** Task to complete **
Beneath this instruction is a block of data; output from it exactly the lines that run from the one containing "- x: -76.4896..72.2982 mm" through the one containing "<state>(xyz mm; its", inclusive.

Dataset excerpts
++++++

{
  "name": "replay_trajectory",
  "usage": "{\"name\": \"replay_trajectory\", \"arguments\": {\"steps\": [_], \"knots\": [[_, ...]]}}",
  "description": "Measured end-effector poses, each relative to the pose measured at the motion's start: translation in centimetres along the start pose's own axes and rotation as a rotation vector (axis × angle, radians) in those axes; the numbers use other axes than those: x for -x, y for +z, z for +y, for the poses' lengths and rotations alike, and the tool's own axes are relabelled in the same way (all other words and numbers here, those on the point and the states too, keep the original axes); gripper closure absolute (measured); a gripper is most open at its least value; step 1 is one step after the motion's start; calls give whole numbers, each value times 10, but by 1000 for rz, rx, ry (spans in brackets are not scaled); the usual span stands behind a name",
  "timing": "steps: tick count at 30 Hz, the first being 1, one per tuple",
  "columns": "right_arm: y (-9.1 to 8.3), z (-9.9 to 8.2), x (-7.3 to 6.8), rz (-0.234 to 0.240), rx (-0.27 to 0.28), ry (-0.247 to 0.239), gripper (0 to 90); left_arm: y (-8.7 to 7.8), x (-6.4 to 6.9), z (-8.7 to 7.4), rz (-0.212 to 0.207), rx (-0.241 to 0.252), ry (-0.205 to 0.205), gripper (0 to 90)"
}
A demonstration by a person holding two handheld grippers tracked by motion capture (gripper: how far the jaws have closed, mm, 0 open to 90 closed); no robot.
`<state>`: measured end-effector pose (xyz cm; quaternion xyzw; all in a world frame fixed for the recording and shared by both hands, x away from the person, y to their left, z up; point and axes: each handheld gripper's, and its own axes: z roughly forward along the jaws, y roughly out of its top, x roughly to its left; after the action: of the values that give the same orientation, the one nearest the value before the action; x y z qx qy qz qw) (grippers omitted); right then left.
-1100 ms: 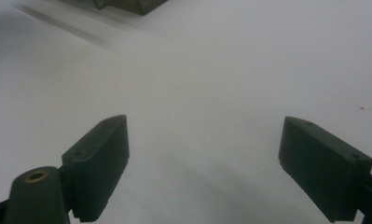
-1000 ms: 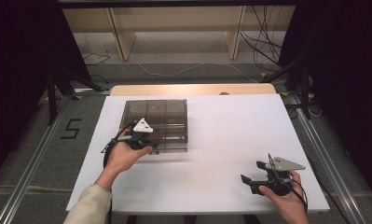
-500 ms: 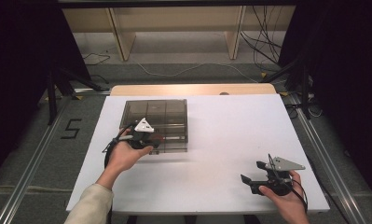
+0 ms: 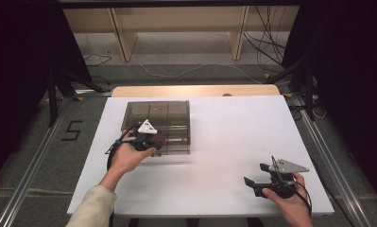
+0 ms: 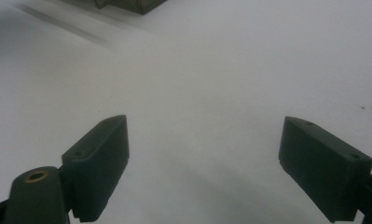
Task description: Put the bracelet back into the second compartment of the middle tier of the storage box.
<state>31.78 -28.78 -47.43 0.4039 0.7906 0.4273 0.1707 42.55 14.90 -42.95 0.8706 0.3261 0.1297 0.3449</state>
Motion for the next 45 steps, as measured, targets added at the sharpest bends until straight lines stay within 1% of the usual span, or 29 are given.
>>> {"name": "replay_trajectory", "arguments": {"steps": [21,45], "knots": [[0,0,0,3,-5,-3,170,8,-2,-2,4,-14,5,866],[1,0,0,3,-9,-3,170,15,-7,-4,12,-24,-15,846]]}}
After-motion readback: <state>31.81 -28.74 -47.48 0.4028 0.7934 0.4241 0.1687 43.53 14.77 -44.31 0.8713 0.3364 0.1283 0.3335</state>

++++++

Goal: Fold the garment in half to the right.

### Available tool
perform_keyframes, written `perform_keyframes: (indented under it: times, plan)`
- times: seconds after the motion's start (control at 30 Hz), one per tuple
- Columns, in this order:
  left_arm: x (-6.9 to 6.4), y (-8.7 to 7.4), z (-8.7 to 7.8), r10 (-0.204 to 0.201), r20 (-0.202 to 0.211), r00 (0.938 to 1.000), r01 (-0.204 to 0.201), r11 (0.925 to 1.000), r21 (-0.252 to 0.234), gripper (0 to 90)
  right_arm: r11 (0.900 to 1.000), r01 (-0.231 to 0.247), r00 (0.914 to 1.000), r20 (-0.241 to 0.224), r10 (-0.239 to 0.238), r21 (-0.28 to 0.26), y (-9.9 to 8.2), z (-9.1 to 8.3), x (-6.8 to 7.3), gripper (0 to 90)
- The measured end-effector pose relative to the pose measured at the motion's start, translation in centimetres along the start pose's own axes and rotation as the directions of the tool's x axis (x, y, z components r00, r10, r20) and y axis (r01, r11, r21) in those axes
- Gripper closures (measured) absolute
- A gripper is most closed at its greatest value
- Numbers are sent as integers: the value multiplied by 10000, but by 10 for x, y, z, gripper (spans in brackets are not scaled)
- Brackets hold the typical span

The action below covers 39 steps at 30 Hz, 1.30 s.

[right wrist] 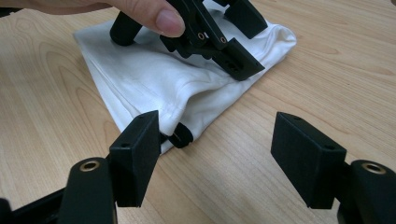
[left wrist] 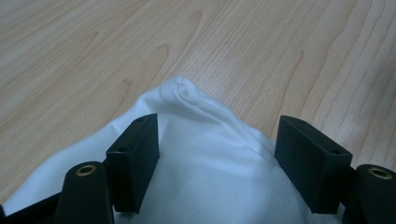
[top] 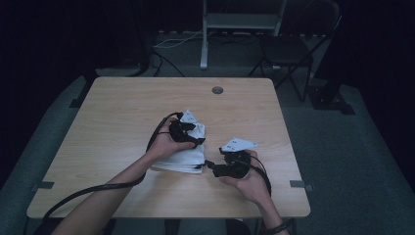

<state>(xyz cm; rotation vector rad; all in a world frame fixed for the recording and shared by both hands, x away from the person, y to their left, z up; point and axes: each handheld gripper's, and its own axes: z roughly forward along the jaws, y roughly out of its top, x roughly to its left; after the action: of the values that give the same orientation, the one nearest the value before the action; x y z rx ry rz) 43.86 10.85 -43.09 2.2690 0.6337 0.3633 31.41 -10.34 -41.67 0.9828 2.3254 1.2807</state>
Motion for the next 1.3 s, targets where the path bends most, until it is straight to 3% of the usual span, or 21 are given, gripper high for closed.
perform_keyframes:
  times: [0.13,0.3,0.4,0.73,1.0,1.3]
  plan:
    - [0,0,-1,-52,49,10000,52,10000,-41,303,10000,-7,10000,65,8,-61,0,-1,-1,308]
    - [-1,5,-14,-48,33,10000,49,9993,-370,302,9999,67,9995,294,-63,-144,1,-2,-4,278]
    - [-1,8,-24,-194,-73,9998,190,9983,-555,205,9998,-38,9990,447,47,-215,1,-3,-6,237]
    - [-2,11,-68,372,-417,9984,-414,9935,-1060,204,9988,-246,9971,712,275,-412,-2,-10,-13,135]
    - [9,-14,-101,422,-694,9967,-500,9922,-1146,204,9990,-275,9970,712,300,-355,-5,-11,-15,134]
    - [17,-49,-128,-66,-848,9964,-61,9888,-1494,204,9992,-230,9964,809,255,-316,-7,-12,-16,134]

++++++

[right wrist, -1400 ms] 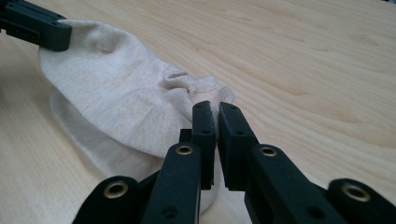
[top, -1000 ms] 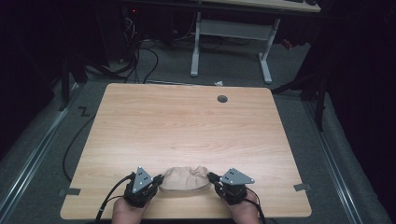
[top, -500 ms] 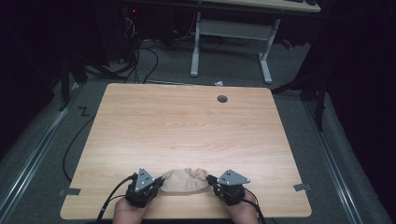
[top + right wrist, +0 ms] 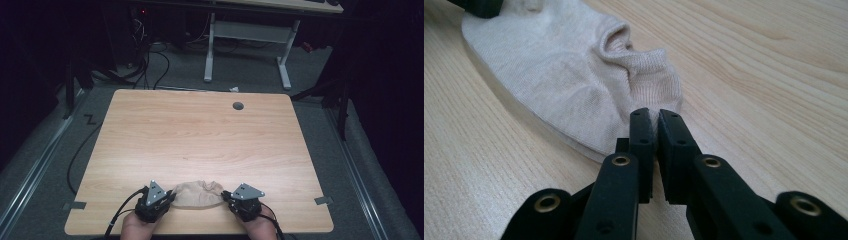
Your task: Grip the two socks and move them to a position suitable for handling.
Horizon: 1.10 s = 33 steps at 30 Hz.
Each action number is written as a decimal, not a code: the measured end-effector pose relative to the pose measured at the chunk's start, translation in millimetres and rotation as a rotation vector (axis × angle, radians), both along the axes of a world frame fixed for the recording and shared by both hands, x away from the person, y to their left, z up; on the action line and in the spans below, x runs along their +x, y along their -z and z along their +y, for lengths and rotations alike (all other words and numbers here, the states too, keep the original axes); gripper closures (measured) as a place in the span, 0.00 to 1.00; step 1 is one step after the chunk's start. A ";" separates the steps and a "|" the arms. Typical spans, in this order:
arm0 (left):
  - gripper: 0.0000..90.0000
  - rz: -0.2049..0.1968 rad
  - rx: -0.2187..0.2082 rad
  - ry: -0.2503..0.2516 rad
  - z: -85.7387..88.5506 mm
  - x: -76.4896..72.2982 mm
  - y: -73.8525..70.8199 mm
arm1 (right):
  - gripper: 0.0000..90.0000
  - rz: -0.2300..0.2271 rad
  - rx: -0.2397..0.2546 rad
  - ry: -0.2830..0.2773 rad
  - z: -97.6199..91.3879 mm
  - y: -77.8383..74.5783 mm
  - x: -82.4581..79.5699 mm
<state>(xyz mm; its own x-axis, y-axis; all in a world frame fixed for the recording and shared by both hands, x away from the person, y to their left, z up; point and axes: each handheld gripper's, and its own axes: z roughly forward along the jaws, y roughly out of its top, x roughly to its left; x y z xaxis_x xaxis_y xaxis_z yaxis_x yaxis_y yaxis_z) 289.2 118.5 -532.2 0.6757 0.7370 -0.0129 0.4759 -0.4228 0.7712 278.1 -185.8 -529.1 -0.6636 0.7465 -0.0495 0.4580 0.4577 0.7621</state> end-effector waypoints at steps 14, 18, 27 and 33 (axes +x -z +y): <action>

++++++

** Your response **
  - x: -76.4896..72.2982 mm
  - y: -73.8525..70.8199 mm
arm1 (right):
  - gripper: 0.0000..90.0000
  - rz: -0.2300..0.2271 rad
  - rx: -0.2397..0.2546 rad
  - ry: -0.2830..0.2773 rad
  - z: -97.6199..91.3879 mm
  - y: -77.8383..74.5783 mm
  - x: -82.4581..79.5699 mm
<state>(xyz mm; its own x-axis, y-axis; all in a world frame fixed for the recording and shared by both hands, x away from the person, y to their left, z up; point and axes: each handheld gripper's, and its own axes: z roughly forward along the jaws, y roughly out of its top, x roughly to its left; x y z xaxis_x xaxis_y xaxis_z yaxis_x yaxis_y yaxis_z) 289.2 118.5 -532.2 0.6757 0.7370 -0.0129 0.4759 -0.4228 0.7712 278.1 -185.8 -529.1 -0.6636 0.7465 -0.0495 0.4580 0.4577 0.7621</state> end-effector waypoints at steps 14, 18, 27 and 33 (axes +x -z +y): <action>

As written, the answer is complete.